The Pope further stressed on the temptation of immobility as yet another risk that can make people reason “it has always been done this way better not to change.”
“Those who move within this horizon, even without realizing it, make the mistake of not taking the time we live in seriously. The risk is that it will eventually adopt old solutions to new problems: a new cloth patch, which eventually creates a worse tear,” the Pope said and continued, “For this reason it is important that the Synod be truly such, an ongoing process; involve, in different phases and starting from the bottom, the local Churches, in a passionate and embodied work, which imprints a style of communion and participation marked by mission.”
During the Saturday’s opening session for the synod slated for October 2023 and themed “For a Synodal Church: Communion, Participation and Mission,” the Pope noted that it is the Holy Spirit to guide and give graces on way forward for the entire 2-year preparation “to listen to each other and to initiate discernment in our time, becoming in solidarity with the toils and desires of humanity.”
“The Synod is not a parliament, the Synod is not an investigation of opinions (but) an ecclesial moment,” Pope Francis cautioned in his address at the new Synod hall in Vatican adding that “the protagonist of the Synod is the Holy Spirit. If there is no Spirit, there will be no Synod.”

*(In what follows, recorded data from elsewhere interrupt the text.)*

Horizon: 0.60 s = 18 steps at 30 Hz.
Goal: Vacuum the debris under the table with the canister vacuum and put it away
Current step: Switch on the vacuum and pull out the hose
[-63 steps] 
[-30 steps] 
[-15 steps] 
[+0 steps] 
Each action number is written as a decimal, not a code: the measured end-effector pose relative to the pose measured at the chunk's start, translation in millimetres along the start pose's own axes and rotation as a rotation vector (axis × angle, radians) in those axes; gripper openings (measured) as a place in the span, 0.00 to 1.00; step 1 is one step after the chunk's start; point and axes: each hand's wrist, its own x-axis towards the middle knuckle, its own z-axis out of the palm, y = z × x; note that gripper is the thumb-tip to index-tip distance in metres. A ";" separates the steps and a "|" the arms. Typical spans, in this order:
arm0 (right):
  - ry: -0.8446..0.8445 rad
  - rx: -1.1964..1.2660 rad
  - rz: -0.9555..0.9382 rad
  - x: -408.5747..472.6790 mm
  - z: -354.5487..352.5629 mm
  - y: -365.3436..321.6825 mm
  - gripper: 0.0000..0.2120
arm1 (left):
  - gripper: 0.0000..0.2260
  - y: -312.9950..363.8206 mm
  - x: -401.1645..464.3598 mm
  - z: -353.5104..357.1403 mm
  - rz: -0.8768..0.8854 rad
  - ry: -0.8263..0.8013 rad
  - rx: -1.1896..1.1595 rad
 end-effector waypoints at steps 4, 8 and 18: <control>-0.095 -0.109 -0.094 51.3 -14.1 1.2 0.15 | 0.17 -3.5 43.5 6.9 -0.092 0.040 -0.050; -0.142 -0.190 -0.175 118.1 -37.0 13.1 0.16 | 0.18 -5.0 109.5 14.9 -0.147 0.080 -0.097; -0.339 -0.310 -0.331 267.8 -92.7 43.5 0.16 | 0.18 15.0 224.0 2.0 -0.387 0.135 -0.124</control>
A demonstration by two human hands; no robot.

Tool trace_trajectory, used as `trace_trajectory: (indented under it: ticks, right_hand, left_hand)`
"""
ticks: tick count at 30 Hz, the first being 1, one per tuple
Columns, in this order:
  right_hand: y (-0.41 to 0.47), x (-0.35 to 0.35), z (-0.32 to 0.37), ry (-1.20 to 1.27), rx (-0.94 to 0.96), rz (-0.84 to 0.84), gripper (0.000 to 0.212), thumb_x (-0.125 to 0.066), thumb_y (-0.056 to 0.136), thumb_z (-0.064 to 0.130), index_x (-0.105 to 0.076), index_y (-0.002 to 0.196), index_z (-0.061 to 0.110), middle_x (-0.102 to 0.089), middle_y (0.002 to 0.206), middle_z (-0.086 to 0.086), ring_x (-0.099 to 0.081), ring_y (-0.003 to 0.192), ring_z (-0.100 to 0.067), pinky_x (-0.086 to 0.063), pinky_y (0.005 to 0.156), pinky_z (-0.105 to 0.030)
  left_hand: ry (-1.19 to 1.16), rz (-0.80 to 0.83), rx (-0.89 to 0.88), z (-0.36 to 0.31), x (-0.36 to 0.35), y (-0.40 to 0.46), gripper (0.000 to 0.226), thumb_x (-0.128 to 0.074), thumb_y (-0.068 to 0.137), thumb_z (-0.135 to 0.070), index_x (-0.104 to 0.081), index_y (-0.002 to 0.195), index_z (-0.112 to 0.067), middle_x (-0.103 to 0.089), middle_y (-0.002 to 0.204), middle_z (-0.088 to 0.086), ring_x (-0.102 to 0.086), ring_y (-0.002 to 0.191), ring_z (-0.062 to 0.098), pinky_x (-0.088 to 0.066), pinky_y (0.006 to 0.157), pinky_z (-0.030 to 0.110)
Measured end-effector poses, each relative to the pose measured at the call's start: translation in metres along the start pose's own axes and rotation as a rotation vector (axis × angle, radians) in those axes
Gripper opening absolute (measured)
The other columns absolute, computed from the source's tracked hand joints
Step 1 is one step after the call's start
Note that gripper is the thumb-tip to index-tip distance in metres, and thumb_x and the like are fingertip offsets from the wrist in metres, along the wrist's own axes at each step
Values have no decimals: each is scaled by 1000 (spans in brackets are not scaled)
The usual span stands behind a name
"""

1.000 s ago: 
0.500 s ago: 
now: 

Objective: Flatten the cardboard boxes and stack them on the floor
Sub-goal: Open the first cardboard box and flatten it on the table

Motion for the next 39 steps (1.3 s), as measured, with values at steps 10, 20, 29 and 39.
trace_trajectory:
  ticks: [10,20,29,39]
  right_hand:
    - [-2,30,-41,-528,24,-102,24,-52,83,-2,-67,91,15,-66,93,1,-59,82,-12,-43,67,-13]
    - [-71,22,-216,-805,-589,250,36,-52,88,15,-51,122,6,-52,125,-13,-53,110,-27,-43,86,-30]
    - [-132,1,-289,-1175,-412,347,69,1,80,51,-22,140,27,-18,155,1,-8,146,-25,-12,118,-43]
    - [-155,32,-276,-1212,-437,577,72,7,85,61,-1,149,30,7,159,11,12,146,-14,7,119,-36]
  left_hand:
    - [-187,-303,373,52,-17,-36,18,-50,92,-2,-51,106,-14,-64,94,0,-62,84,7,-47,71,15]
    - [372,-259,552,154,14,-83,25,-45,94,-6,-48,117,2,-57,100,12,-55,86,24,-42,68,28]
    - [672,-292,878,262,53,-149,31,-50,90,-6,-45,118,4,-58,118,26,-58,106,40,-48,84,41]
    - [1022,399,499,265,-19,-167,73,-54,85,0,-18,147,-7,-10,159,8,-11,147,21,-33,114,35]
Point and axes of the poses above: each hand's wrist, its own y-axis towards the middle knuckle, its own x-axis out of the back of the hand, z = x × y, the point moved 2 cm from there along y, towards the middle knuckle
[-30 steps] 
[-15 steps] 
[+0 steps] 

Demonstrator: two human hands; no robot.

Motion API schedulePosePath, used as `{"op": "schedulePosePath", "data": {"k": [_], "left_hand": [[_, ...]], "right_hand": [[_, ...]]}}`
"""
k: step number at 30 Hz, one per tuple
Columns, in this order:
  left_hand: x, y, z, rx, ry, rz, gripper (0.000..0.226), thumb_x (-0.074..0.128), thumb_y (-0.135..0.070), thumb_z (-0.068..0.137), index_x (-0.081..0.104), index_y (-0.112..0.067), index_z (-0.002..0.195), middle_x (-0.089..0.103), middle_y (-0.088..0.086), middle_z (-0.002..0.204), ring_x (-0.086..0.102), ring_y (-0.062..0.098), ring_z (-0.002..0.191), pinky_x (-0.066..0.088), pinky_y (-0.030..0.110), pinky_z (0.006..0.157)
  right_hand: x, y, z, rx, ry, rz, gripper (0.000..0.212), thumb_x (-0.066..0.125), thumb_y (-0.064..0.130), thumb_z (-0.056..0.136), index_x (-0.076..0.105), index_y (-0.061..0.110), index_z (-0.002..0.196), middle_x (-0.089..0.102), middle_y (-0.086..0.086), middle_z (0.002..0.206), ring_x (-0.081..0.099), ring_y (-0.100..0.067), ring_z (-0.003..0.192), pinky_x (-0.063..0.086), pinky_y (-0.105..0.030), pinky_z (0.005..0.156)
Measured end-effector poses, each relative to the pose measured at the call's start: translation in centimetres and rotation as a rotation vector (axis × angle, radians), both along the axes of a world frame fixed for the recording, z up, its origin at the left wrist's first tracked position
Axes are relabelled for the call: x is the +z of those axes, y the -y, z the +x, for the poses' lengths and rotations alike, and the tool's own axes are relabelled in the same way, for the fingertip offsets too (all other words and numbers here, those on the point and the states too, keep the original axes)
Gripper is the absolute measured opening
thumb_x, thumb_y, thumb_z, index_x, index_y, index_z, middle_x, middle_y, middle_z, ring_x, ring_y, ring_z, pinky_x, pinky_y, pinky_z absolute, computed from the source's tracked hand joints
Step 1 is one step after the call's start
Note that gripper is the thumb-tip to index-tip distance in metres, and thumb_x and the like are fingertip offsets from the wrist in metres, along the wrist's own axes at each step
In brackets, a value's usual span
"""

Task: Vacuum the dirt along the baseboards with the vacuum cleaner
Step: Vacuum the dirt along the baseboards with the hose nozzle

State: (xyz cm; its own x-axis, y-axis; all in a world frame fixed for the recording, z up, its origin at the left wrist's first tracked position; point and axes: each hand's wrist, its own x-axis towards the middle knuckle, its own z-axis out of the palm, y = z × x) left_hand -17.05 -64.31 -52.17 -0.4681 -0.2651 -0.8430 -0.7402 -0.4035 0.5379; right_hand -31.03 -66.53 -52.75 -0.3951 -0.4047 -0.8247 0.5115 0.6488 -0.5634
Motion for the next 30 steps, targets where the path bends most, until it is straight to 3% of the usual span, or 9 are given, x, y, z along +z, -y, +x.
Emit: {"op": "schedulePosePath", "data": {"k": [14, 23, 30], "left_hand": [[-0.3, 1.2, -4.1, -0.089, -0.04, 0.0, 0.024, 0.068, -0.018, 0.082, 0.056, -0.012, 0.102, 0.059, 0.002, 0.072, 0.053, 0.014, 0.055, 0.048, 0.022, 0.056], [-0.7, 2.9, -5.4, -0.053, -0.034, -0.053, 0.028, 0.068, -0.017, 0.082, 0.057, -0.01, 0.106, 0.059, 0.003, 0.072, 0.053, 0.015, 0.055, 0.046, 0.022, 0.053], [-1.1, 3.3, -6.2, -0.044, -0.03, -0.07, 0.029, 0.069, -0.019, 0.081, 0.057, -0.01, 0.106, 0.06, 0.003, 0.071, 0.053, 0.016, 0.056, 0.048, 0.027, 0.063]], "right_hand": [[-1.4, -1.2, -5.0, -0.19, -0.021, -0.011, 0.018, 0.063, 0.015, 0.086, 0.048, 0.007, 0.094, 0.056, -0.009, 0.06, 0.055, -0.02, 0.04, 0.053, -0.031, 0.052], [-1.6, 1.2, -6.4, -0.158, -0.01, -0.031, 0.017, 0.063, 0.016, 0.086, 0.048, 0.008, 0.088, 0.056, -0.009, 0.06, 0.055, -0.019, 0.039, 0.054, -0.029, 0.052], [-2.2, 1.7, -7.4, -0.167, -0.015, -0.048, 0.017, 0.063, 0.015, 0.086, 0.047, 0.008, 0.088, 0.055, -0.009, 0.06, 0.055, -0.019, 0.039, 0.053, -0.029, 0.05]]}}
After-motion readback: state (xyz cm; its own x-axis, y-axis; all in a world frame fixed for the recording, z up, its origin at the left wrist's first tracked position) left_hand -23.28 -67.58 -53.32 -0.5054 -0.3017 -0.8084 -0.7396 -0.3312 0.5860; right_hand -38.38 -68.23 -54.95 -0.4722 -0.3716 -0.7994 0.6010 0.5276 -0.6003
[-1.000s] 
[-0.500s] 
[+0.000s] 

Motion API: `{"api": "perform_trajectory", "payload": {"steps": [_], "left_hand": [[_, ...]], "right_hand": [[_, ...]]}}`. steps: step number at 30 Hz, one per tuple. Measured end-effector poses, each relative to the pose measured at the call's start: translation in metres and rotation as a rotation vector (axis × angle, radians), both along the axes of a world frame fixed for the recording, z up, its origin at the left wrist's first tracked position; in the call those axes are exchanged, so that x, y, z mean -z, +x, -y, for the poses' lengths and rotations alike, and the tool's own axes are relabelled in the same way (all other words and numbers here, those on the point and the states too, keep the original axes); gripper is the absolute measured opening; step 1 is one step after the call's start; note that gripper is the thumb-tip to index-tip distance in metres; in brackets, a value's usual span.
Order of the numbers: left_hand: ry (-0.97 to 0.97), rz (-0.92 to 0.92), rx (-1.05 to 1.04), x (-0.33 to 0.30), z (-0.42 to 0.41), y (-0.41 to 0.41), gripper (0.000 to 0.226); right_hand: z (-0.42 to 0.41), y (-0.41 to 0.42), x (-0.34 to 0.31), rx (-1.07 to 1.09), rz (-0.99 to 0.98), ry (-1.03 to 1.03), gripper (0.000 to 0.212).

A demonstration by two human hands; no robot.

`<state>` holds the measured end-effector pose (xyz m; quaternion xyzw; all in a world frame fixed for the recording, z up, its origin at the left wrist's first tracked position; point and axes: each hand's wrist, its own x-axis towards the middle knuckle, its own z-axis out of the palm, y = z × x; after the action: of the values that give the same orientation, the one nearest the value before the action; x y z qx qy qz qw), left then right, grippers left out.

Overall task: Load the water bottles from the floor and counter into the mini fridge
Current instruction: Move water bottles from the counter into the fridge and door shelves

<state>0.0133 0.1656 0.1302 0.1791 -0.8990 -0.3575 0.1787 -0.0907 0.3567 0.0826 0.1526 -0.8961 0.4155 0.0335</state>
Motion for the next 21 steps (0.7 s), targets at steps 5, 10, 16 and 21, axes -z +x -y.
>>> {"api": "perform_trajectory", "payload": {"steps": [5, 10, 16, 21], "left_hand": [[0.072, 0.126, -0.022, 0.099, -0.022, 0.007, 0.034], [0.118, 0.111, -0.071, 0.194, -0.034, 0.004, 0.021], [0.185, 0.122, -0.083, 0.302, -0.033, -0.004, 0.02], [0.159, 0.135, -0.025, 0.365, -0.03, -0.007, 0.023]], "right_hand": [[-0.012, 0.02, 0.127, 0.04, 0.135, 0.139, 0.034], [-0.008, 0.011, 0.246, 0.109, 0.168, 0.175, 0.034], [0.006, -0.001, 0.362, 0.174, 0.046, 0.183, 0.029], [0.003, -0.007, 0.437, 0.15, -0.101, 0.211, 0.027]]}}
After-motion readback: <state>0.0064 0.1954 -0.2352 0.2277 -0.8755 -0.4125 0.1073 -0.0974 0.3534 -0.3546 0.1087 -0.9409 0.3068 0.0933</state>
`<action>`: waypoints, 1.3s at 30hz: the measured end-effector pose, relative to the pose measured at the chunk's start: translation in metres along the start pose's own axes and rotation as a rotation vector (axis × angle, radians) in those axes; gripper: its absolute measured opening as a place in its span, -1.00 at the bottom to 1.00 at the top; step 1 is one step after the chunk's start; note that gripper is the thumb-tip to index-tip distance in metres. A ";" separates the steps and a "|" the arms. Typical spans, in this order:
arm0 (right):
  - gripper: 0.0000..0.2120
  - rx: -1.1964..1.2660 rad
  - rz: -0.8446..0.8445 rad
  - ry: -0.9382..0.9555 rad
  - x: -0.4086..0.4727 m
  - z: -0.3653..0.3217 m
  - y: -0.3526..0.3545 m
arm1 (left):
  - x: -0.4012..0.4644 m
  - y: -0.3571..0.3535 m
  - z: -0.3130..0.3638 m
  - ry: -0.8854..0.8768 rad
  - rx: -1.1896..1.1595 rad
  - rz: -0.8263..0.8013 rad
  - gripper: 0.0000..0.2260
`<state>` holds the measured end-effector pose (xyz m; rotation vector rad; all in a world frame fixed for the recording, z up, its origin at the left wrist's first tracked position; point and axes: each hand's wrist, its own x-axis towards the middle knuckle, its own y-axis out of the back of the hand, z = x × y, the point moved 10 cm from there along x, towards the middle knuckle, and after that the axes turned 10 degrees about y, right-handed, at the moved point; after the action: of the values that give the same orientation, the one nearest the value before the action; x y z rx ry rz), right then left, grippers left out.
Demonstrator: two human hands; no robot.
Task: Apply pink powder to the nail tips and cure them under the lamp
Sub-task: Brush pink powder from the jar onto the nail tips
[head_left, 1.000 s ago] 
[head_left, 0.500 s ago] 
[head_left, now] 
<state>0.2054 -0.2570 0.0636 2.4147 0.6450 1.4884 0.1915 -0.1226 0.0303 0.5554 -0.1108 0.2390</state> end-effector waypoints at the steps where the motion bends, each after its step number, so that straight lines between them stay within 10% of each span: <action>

Vatican through the Congregation for Institutes of Consecrated Life and Societies of Apostolic Life (CICLSA) in their earlier message in preparation for the synod, has urged all Christians as well as Religious men and women to “pray, reflect, discuss and share their experiences, insights and desires” and at the same time “Be open to the challenge offered by the three significant words of the theme of the Synod of Bishops on the Synodal Church: communion, participation and mission.”